[Saved entries]
_ _ _

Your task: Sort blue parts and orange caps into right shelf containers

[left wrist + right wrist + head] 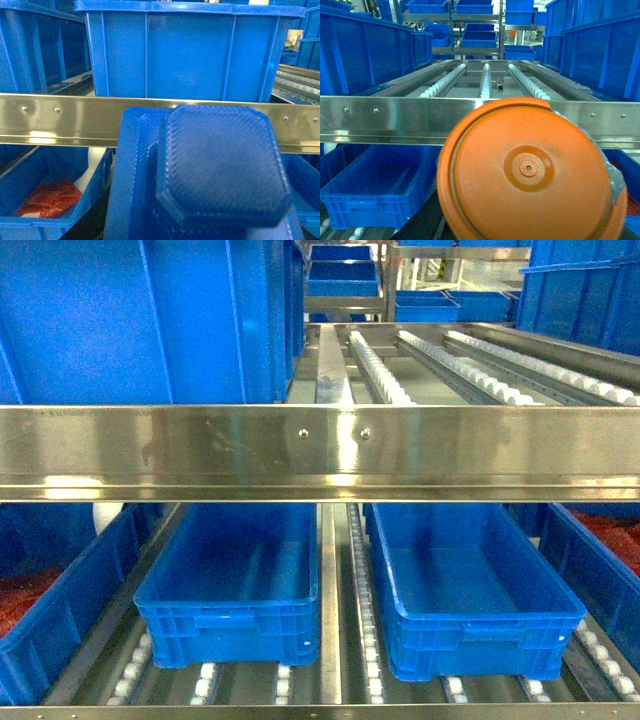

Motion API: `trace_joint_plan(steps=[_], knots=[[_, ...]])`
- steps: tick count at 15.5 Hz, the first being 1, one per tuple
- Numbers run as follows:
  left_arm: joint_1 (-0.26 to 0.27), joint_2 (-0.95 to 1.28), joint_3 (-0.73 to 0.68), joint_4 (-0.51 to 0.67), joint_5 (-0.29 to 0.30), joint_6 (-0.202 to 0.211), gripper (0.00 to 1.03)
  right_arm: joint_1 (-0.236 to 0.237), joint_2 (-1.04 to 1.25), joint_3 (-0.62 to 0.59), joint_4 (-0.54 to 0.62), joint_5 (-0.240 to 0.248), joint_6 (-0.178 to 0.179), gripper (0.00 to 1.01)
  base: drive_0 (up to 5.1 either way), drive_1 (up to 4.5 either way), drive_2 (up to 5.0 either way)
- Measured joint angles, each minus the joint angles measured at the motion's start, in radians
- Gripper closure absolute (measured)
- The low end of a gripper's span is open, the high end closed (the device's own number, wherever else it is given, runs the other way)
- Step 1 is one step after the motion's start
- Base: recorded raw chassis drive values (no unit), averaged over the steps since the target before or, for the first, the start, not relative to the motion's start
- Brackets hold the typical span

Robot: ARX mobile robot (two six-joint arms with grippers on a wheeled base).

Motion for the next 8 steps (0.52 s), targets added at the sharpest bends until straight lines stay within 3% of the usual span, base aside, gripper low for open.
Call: trace_joint_plan(steps=[8], knots=[[0.000,0.000,0.000,0.002,0.006,0.000,0.60,0.000,0.000,0.000,-0.002,0.001,0.000,0.56,0.0,0.00,0.0]])
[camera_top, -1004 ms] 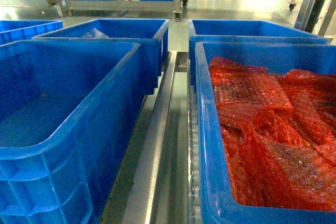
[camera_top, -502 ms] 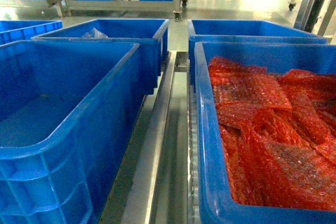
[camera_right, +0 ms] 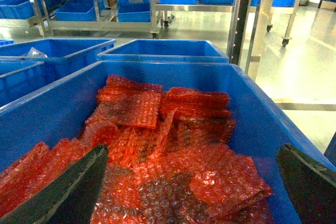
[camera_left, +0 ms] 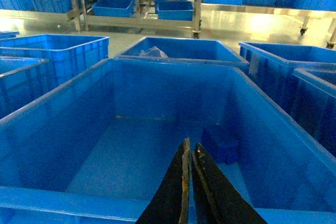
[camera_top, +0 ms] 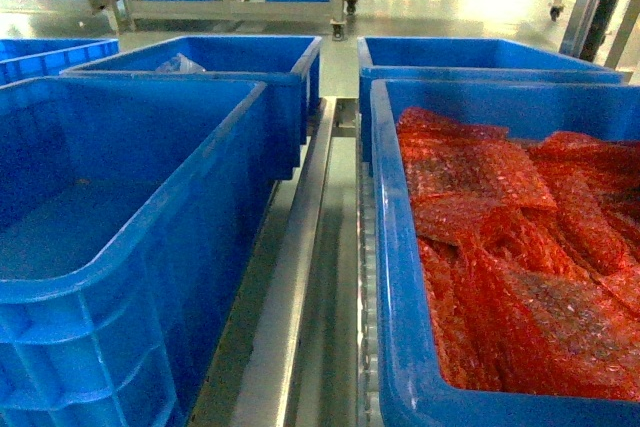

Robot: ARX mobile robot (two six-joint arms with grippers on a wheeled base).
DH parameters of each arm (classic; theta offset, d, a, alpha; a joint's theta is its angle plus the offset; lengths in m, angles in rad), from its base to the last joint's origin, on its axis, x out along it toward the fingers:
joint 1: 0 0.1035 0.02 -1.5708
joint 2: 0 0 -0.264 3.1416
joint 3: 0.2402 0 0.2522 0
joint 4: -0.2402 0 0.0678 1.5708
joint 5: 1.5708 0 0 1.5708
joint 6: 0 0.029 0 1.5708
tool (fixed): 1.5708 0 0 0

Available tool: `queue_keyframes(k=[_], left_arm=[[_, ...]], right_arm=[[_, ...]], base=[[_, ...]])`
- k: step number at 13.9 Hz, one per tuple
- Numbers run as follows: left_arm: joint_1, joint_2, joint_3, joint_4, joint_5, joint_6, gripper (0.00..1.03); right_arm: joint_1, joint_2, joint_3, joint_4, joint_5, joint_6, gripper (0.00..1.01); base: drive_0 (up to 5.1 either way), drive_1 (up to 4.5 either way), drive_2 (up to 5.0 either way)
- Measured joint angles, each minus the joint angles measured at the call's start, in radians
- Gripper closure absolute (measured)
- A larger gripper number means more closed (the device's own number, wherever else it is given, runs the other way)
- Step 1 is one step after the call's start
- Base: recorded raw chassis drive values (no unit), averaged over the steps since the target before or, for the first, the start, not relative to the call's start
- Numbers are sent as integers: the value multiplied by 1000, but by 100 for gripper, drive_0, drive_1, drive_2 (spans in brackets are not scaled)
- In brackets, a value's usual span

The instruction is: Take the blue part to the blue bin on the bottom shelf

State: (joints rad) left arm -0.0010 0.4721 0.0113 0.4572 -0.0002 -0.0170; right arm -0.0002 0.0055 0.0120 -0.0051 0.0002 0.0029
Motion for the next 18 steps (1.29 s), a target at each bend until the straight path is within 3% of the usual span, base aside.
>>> queue_keyframes(k=[9,11,13,14,18], left_arm=[[0,-291,0,-277,0,0,101],[0,-452,0,-472,-2,0,101],[0,-461,1,-464,0,2,101],[0,-461,1,-462,0,2,90],[0,-461,1,-462,0,2,26]], right_arm=[[0,0,0,0,0,0,3],[0,0,0,0,0,0,3],[0,0,0,1,0,0,3],[0,0,0,0,0,0,3],[0,0,0,1,0,0,3]], base=[[0,0,0],[0,0,0],[0,0,0],[0,0,0],[0,0,0]])
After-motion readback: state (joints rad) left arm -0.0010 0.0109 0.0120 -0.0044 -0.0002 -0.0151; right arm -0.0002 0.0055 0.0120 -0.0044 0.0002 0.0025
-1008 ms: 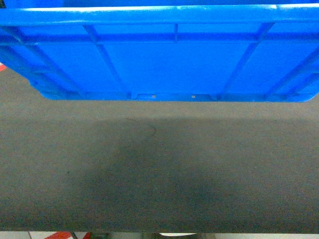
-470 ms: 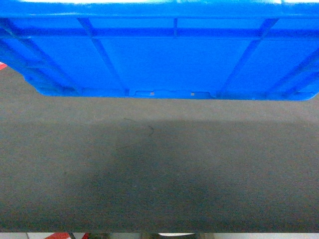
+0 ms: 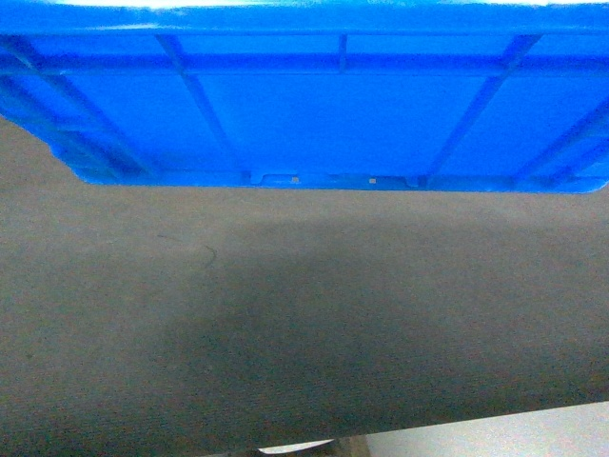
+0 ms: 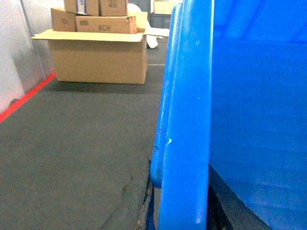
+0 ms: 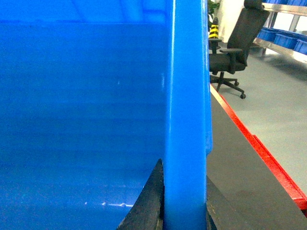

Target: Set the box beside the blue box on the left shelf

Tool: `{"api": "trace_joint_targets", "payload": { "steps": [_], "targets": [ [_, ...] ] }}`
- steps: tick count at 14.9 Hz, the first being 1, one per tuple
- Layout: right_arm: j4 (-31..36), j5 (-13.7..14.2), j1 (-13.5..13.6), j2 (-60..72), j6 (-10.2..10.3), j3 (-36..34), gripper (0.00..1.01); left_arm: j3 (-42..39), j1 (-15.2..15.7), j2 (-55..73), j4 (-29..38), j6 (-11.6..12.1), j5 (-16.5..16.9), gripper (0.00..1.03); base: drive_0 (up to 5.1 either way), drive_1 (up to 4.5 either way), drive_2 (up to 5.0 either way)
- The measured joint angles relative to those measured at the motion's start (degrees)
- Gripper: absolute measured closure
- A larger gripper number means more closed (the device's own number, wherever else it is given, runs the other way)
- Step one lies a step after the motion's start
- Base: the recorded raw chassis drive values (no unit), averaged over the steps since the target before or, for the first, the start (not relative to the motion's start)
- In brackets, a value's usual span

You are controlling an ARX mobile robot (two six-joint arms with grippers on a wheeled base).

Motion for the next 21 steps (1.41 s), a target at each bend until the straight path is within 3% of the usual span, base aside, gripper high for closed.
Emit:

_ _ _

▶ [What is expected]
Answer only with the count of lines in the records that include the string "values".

▶ [Output of the task]
3